■ **WHAT IS NEEDED**
Reproduce the listing that follows character for character, excluding its pictures.

++++

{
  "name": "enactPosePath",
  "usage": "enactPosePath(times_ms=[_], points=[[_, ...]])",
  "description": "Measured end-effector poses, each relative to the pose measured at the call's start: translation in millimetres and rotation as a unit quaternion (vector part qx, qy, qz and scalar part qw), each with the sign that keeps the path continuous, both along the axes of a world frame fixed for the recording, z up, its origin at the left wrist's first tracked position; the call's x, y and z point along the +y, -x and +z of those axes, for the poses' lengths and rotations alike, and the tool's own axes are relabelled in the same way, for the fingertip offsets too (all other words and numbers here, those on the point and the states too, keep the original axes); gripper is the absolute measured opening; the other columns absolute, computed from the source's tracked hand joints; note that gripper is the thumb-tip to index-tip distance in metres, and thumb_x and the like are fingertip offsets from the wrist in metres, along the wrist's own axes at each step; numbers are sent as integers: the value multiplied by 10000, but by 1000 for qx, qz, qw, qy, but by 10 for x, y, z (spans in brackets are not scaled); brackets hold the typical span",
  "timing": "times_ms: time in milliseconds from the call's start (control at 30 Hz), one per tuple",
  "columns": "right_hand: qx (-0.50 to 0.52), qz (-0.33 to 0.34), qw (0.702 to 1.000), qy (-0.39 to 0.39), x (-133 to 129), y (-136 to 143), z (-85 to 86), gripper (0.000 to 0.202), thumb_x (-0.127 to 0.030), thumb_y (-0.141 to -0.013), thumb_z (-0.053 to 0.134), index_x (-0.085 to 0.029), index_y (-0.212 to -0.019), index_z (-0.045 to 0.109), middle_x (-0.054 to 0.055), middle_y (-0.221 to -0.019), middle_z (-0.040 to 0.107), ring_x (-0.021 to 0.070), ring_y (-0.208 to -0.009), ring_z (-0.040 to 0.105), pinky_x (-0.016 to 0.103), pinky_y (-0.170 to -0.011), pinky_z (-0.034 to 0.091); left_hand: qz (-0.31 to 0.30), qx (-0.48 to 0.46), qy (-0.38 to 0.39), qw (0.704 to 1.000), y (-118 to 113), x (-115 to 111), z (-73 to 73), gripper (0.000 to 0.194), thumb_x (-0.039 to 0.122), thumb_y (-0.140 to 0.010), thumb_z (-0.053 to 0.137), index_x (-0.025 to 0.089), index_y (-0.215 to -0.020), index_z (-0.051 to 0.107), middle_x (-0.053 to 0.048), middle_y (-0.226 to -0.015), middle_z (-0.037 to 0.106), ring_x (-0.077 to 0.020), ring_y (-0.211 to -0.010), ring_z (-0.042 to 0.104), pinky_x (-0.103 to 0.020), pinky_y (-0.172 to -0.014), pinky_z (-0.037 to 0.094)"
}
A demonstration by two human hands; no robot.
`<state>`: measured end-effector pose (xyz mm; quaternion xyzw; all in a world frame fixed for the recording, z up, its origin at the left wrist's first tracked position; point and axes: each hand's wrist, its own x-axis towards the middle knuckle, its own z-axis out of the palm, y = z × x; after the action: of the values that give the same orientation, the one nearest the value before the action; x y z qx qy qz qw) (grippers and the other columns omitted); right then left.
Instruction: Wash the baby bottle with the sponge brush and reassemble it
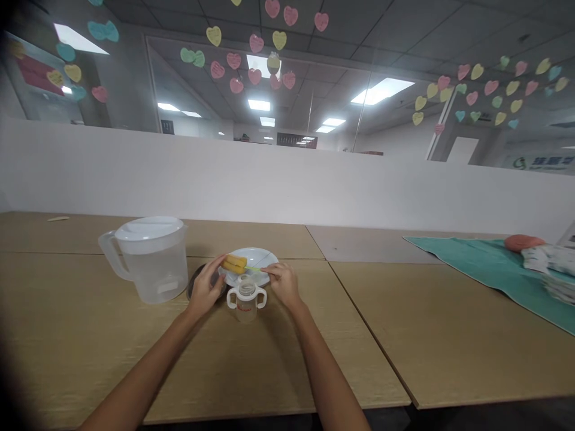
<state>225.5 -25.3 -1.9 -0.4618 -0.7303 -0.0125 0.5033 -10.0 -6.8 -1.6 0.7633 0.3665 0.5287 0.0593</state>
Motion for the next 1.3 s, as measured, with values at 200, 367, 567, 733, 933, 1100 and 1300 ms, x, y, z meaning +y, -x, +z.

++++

■ **ANSWER TO THIS EXERCISE**
{
  "name": "enactPosePath",
  "usage": "enactPosePath(times_ms=[_], points=[[_, ...]])",
  "description": "Measured end-effector poses, each relative to the pose measured at the call's start: translation in millimetres and rotation as a unit quaternion (vector part qx, qy, qz and scalar part qw), each with the sign that keeps the path continuous, both along the axes of a world frame fixed for the recording, z up, its origin at the left wrist's first tracked position; the call's x, y and z point along the +y, -x and +z of those axes, for the poses' lengths and rotations alike, and the tool's own axes are relabelled in the same way, for the fingertip offsets too (all other words and numbers here, those on the point and the states too, keep the original axes); gripper is the absolute measured opening; the other columns absolute, computed from the source's tracked hand joints; note that gripper is the thumb-tip to index-tip distance in metres, and thumb_x and the like are fingertip offsets from the wrist in metres, along the wrist's own axes at each step; numbers are sent as integers: the value multiplied by 10000, but by 1000 for qx, qz, qw, qy, but by 10 for x, y, z (spans in brackets are not scaled); brackets hold the typical span",
  "timing": "times_ms: time in milliseconds from the call's start (control at 30 Hz), one per tuple",
  "columns": "right_hand: qx (-0.50 to 0.52), qz (-0.33 to 0.34), qw (0.702 to 1.000), qy (-0.39 to 0.39), x (-133 to 129), y (-136 to 143), z (-85 to 86), gripper (0.000 to 0.202), thumb_x (-0.127 to 0.030), thumb_y (-0.141 to -0.013), thumb_z (-0.053 to 0.134), index_x (-0.085 to 0.029), index_y (-0.212 to -0.019), index_z (-0.045 to 0.109), middle_x (-0.054 to 0.055), middle_y (-0.221 to -0.019), middle_z (-0.040 to 0.107), ring_x (-0.021 to 0.070), ring_y (-0.208 to -0.009), ring_z (-0.040 to 0.105), pinky_x (-0.016 to 0.103), pinky_y (-0.170 to -0.011), pinky_z (-0.034 to 0.091); left_hand: qz (-0.31 to 0.30), qx (-0.48 to 0.46), qy (-0.38 to 0.39), qw (0.704 to 1.000), y (-118 to 113), x (-115 to 111), z (-73 to 73), gripper (0.000 to 0.194), thumb_x (-0.039 to 0.122), thumb_y (-0.140 to 0.010), thumb_z (-0.053 to 0.137), index_x (-0.025 to 0.089), index_y (-0.215 to -0.020), index_z (-0.051 to 0.107), middle_x (-0.053 to 0.048), middle_y (-0.226 to -0.015), middle_z (-0.037 to 0.106), ring_x (-0.077 to 0.020), ring_y (-0.211 to -0.010), ring_z (-0.042 to 0.104), pinky_x (-0.103 to 0.020), pinky_y (-0.172 to -0.014), pinky_z (-0.037 to 0.094)"
}
A demonstration by two human hands; no robot.
`<state>`: measured end-effector pose (xyz mm; quaternion xyzw; all in a world frame fixed for the recording, z up, its origin at the left wrist's first tracked position; point and axes: each hand's wrist, its own x-axis towards the middle knuckle, its own z-axis out of the palm, y = z × x; after the action: of the values that give the same orientation, the one nearest the value before the action; x y z qx qy qz qw) (grippers and the other columns omitted); right then left.
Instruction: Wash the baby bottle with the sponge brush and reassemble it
<state>225.5 -25.3 -1.9 -0.4618 -0.7303 -0.0125 0.5033 -10.0 -6.8 -1.6 0.7633 0.3665 0.5287 0.0593</state>
Motion for the next 1.3 s, as measured, with values at 200, 367, 567, 733, 933, 1100 and 1300 ms, x, y, z meaning +y, -x, +z.

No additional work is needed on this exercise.